**TRY IT**
Every line of the entries below that carries the string "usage" should be copied.

☆ ☆ ☆ ☆ ☆

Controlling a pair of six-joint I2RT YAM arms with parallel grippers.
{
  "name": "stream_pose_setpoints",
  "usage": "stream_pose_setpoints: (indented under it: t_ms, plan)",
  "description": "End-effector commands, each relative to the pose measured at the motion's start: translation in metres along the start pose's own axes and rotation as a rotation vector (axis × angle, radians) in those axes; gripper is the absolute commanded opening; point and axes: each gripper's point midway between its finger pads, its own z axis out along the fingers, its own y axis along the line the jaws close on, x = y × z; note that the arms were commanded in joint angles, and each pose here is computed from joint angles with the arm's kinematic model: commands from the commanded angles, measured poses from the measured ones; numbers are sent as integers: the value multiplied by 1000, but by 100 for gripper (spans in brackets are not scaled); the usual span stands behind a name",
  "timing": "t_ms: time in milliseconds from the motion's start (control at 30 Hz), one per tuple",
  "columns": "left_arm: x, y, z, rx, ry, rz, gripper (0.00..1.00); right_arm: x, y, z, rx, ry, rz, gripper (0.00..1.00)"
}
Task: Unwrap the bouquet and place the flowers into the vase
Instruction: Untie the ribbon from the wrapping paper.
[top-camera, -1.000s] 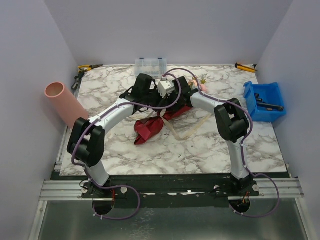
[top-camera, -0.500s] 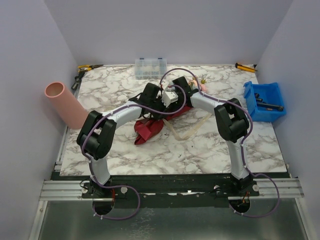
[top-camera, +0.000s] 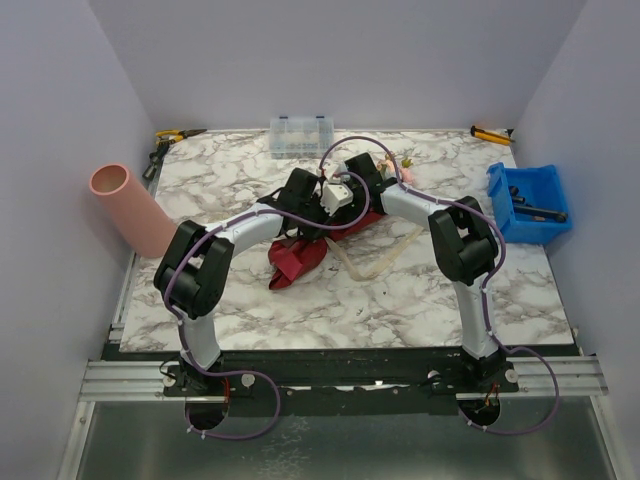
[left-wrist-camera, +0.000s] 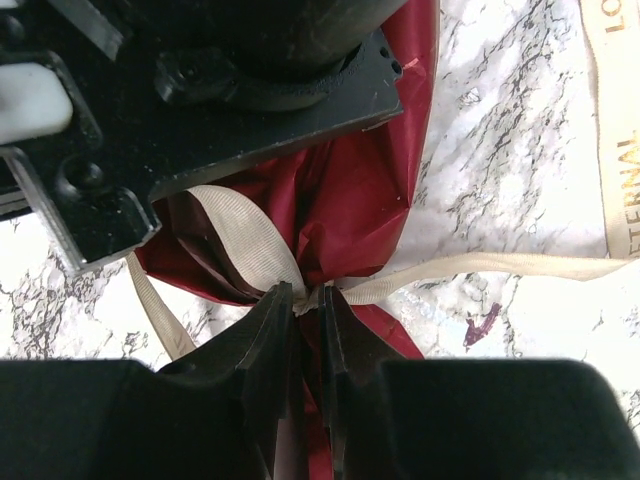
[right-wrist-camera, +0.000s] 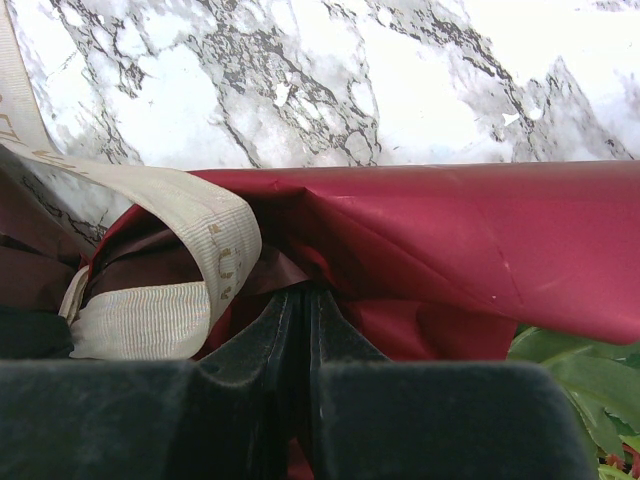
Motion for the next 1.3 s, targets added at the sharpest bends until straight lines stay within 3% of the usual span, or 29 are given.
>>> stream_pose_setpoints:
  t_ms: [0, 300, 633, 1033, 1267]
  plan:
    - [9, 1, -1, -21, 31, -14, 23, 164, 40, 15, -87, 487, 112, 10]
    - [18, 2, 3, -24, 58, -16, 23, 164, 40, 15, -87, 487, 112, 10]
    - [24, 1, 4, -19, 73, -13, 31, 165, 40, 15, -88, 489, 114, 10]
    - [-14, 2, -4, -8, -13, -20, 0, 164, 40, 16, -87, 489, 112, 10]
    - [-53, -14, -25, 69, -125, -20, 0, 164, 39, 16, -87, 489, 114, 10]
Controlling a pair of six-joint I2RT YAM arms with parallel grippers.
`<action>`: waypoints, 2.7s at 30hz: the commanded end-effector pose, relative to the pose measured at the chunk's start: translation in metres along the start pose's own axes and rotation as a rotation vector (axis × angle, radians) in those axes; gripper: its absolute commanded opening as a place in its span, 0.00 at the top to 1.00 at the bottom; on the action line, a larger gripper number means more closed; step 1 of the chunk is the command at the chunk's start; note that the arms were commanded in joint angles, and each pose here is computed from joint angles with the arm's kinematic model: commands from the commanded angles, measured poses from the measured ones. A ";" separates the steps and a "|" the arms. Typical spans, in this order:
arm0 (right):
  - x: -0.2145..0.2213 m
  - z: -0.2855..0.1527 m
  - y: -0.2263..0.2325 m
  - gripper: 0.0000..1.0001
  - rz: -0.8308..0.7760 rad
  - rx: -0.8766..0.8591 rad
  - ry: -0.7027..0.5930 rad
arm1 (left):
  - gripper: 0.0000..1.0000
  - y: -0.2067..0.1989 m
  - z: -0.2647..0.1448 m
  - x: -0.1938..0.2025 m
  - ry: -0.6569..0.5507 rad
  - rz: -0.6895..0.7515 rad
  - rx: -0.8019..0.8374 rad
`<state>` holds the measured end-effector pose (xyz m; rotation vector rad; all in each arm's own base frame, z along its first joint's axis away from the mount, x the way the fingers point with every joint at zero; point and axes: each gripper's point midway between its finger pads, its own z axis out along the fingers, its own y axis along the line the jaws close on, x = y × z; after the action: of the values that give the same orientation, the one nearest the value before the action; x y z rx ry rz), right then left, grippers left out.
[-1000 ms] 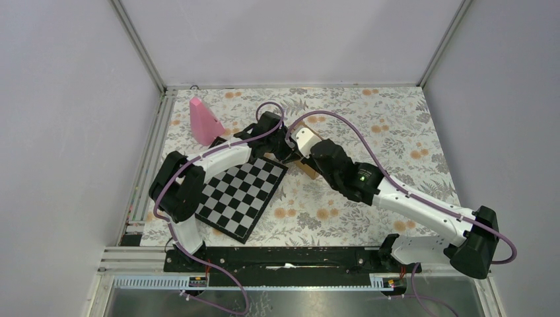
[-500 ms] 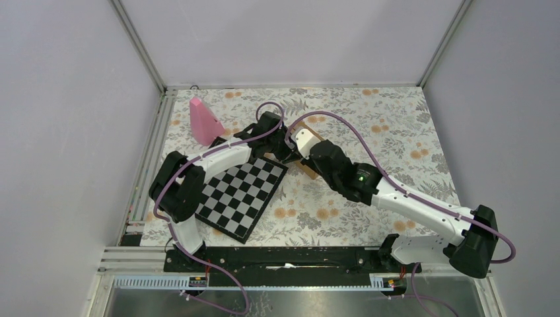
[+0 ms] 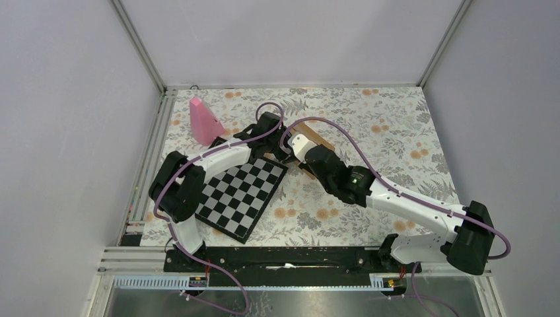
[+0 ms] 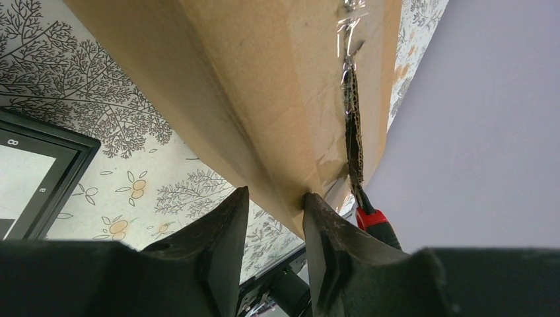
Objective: Unpack the express box
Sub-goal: Cut the express box at the center of the board, then adjust the express box at the center of the board.
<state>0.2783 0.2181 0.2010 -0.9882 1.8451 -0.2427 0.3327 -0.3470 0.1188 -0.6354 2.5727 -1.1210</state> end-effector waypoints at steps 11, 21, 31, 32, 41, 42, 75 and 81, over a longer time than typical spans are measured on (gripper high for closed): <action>-0.002 -0.015 -0.021 1.00 -0.072 0.090 0.030 | 0.64 0.089 0.009 -0.009 -0.053 -0.069 -0.281; 0.010 -0.038 -0.014 1.00 -0.012 -0.016 0.059 | 0.63 0.089 0.011 -0.008 -0.052 -0.083 -0.276; 0.032 -0.048 -0.008 1.00 0.001 -0.054 0.138 | 0.63 0.086 0.010 -0.009 -0.056 -0.085 -0.269; 0.034 -0.050 -0.011 1.00 0.007 -0.042 0.141 | 0.63 0.086 0.010 -0.010 -0.056 -0.083 -0.268; 0.028 -0.076 -0.050 1.00 0.229 0.125 0.069 | 0.58 0.071 0.008 -0.012 -0.048 -0.031 -0.230; 0.030 -0.076 -0.055 1.00 0.285 0.162 0.073 | 0.55 0.066 0.006 -0.012 -0.048 -0.017 -0.218; 0.083 -0.032 -0.080 1.00 1.509 -0.011 0.013 | 0.35 -0.034 -0.036 0.039 0.118 0.372 0.093; 0.100 -0.042 -0.081 1.00 1.503 0.072 0.038 | 0.28 -0.028 -0.037 0.034 -0.028 0.618 -0.091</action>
<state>0.2694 0.0982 0.1891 0.5891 2.1272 0.6681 0.2904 -0.3608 0.1383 -0.0561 2.6388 -1.0046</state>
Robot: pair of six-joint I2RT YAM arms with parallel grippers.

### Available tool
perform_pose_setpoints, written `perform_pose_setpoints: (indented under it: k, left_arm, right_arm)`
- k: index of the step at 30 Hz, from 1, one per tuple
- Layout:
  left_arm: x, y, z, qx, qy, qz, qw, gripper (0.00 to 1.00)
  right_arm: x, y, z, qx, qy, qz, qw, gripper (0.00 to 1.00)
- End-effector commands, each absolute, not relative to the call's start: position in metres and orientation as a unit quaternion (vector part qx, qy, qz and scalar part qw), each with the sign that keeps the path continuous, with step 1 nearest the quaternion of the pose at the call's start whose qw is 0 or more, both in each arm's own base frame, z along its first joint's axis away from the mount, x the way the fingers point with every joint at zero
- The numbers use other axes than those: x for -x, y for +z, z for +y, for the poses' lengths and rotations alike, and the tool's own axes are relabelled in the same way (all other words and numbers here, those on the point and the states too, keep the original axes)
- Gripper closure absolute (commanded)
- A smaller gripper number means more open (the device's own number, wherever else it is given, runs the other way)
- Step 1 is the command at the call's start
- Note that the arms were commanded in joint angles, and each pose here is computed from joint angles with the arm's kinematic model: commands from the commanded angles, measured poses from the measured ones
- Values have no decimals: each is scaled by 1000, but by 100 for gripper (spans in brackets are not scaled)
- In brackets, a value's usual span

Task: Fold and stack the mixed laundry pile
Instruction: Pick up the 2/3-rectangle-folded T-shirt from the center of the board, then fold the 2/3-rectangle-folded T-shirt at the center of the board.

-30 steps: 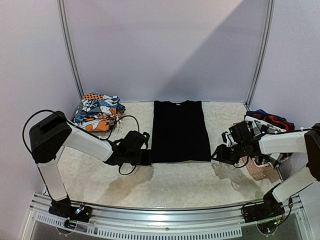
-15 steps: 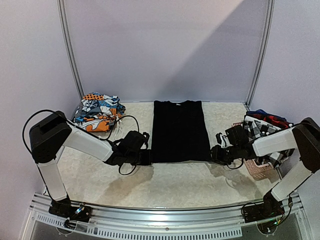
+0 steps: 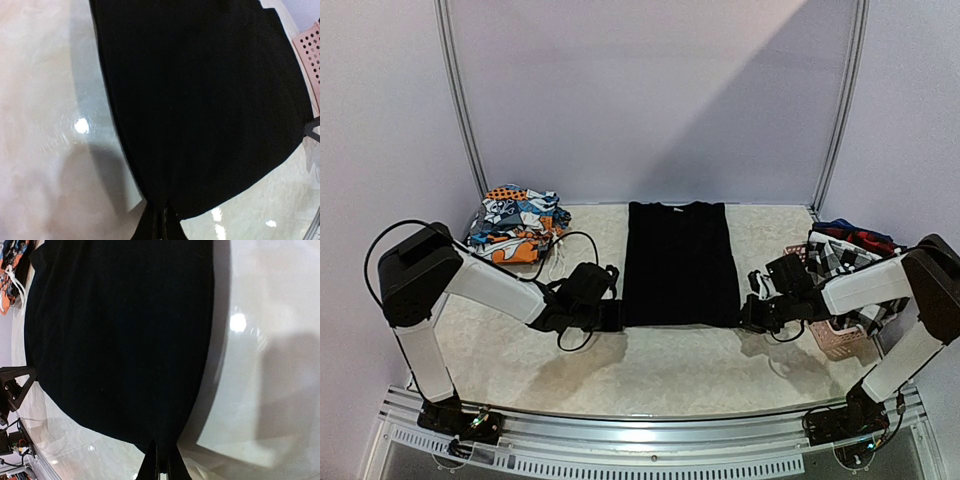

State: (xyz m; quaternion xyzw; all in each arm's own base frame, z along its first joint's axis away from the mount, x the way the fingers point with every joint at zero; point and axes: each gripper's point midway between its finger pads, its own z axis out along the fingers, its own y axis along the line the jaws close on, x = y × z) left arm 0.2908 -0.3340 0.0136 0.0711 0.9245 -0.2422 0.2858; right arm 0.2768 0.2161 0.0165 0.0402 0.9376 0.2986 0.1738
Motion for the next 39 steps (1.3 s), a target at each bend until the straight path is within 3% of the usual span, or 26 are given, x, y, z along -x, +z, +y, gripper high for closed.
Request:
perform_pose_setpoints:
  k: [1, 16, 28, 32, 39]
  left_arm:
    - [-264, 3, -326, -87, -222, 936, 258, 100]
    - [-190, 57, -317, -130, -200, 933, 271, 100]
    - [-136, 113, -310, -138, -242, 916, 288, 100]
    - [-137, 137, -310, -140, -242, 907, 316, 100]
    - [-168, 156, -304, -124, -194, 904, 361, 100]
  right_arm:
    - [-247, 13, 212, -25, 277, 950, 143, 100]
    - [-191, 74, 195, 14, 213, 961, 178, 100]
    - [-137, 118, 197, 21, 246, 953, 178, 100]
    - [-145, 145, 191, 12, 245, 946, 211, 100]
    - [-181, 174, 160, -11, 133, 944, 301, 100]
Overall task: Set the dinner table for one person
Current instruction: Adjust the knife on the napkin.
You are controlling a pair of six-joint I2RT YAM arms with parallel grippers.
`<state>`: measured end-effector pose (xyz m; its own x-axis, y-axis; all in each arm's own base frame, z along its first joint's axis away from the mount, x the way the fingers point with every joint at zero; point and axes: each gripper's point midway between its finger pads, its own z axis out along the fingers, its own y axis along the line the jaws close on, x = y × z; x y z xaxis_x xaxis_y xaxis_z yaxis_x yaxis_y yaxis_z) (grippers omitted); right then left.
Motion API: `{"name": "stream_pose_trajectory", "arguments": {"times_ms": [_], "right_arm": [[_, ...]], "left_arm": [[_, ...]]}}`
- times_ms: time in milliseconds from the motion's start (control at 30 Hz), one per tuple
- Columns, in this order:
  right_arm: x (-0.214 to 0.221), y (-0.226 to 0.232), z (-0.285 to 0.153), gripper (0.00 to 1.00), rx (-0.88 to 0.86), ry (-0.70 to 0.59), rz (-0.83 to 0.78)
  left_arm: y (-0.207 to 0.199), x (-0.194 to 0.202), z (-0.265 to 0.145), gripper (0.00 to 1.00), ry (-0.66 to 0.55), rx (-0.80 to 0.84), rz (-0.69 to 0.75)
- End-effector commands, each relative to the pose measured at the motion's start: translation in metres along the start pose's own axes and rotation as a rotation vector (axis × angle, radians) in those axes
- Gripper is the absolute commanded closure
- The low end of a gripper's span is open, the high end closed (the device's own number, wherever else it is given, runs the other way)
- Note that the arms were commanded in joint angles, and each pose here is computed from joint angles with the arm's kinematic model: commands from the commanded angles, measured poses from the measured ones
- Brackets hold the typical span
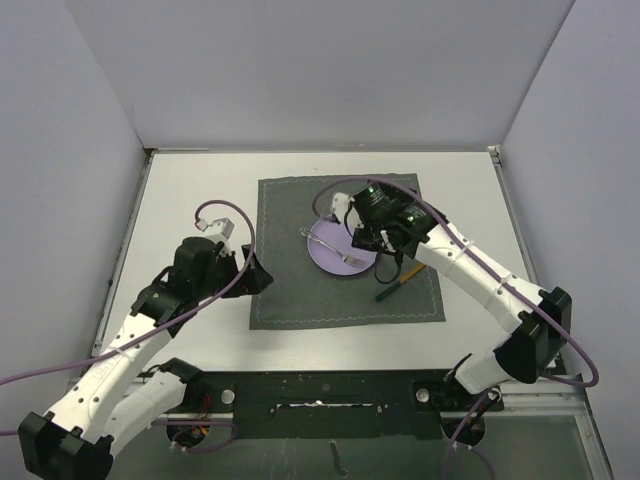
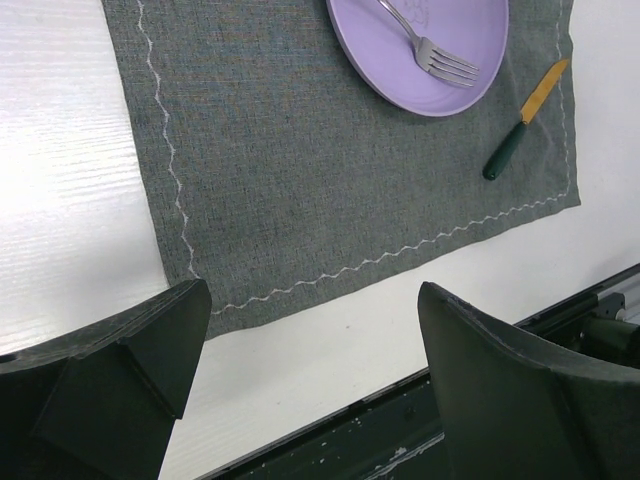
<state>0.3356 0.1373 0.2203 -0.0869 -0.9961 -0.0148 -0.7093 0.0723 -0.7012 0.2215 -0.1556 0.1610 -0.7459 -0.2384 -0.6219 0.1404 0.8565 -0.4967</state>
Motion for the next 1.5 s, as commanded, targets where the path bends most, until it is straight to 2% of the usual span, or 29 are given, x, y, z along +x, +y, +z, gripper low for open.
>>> {"name": "stream_pose_trajectory", "arguments": {"times_ms": [0,67,133,233,367,467,600,667,700,733,833,1067,1233,1333,1467], "right_arm": [[0.029,-0.019,-0.052,0.02,0.128,0.135,0.598],[0.012,0.002,-0.059,0.02,-0.02,0.059,0.78],[-0.008,0.028,-0.06,0.02,-0.172,-0.028,0.883],[-0.02,0.052,-0.057,0.02,-0.255,-0.1,1.047],[0.024,0.074,-0.038,0.02,-0.144,0.151,1.31],[0.033,0.089,-0.037,0.02,-0.081,0.191,1.435],[0.023,0.098,-0.044,0.02,-0.098,0.039,1.775],[0.011,0.091,-0.047,0.02,-0.126,-0.11,1.875],[0.012,0.093,-0.048,0.02,-0.129,-0.128,1.926],[0.017,0.097,-0.044,0.02,-0.11,-0.098,1.959],[0.029,0.115,-0.032,0.02,-0.039,0.096,2.072],[0.008,0.131,-0.007,0.02,-0.015,0.205,2.27],[0.005,0.135,0.001,0.01,0.051,0.167,2.367],[0.012,0.141,0.009,0.12,0.138,0.133,2.492],[0.006,0.148,0.023,0.19,0.214,0.12,2.584]], "left_arm": [[-0.017,-0.019,-0.02,0.15,-0.076,0.062,-0.008],[-0.019,-0.021,-0.025,0.15,-0.08,0.065,-0.008],[-0.019,-0.021,-0.03,0.15,-0.081,0.062,-0.004],[-0.014,-0.017,-0.036,0.15,-0.076,0.039,-0.008],[-0.019,-0.023,-0.052,0.15,-0.112,0.048,-0.003],[-0.017,-0.021,-0.058,0.15,-0.109,0.038,-0.005],[-0.015,-0.018,-0.062,0.15,-0.104,0.029,-0.01],[-0.016,-0.018,-0.064,0.15,-0.099,0.029,-0.014],[-0.016,-0.017,-0.065,0.16,-0.097,0.032,-0.017],[-0.017,-0.017,-0.066,0.16,-0.099,0.036,-0.021],[-0.017,-0.015,-0.068,0.16,-0.107,0.042,-0.031],[-0.009,-0.009,-0.071,0.16,-0.096,0.012,-0.042],[-0.014,-0.01,-0.077,0.16,-0.104,0.033,-0.045],[-0.014,-0.008,-0.076,0.16,-0.096,0.036,-0.046],[-0.011,-0.004,-0.073,0.16,-0.084,0.029,-0.045]]}}
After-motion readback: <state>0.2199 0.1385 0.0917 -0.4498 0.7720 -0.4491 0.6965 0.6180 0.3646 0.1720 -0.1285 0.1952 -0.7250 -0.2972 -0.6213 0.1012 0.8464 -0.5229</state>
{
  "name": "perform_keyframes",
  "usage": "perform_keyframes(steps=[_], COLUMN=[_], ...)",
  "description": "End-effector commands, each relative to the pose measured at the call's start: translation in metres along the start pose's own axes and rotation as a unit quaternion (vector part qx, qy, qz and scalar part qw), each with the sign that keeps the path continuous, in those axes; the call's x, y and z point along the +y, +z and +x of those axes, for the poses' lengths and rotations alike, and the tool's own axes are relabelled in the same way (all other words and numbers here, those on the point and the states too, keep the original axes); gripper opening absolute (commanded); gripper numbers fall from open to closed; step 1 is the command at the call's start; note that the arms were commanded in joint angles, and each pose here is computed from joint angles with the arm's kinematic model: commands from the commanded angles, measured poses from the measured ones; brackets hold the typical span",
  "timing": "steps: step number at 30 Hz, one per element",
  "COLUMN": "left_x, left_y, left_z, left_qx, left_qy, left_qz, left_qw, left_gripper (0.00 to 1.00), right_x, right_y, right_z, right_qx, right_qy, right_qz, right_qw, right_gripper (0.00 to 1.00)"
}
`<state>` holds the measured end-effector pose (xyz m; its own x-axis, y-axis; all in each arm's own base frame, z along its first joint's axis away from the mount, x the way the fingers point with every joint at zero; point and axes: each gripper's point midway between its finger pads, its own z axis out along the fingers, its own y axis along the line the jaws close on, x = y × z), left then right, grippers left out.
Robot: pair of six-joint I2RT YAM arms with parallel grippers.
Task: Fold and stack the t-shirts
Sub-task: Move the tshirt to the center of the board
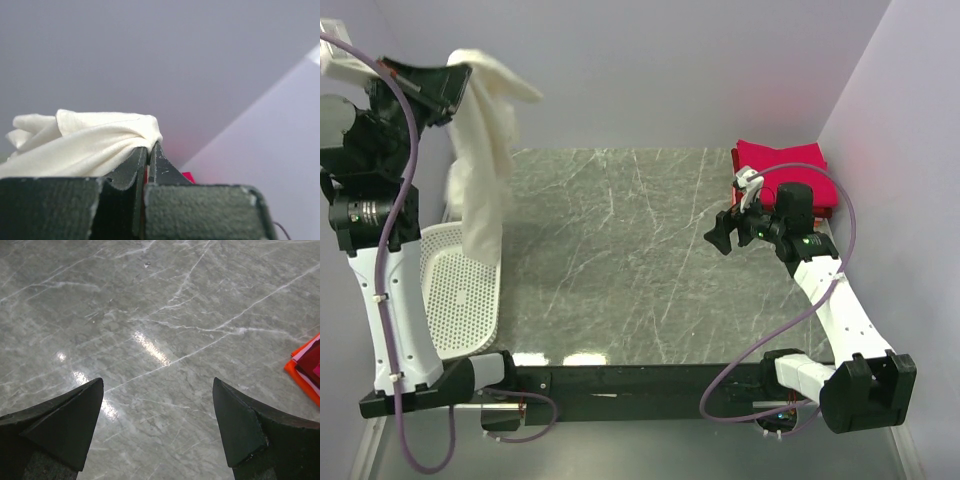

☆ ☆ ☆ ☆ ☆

**EXERCISE RESULT**
  "usage": "stream_pose_setpoints: (indented under it: t_ms, plan)",
  "usage": "perform_keyframes(steps=[_], COLUMN=[_], ...)",

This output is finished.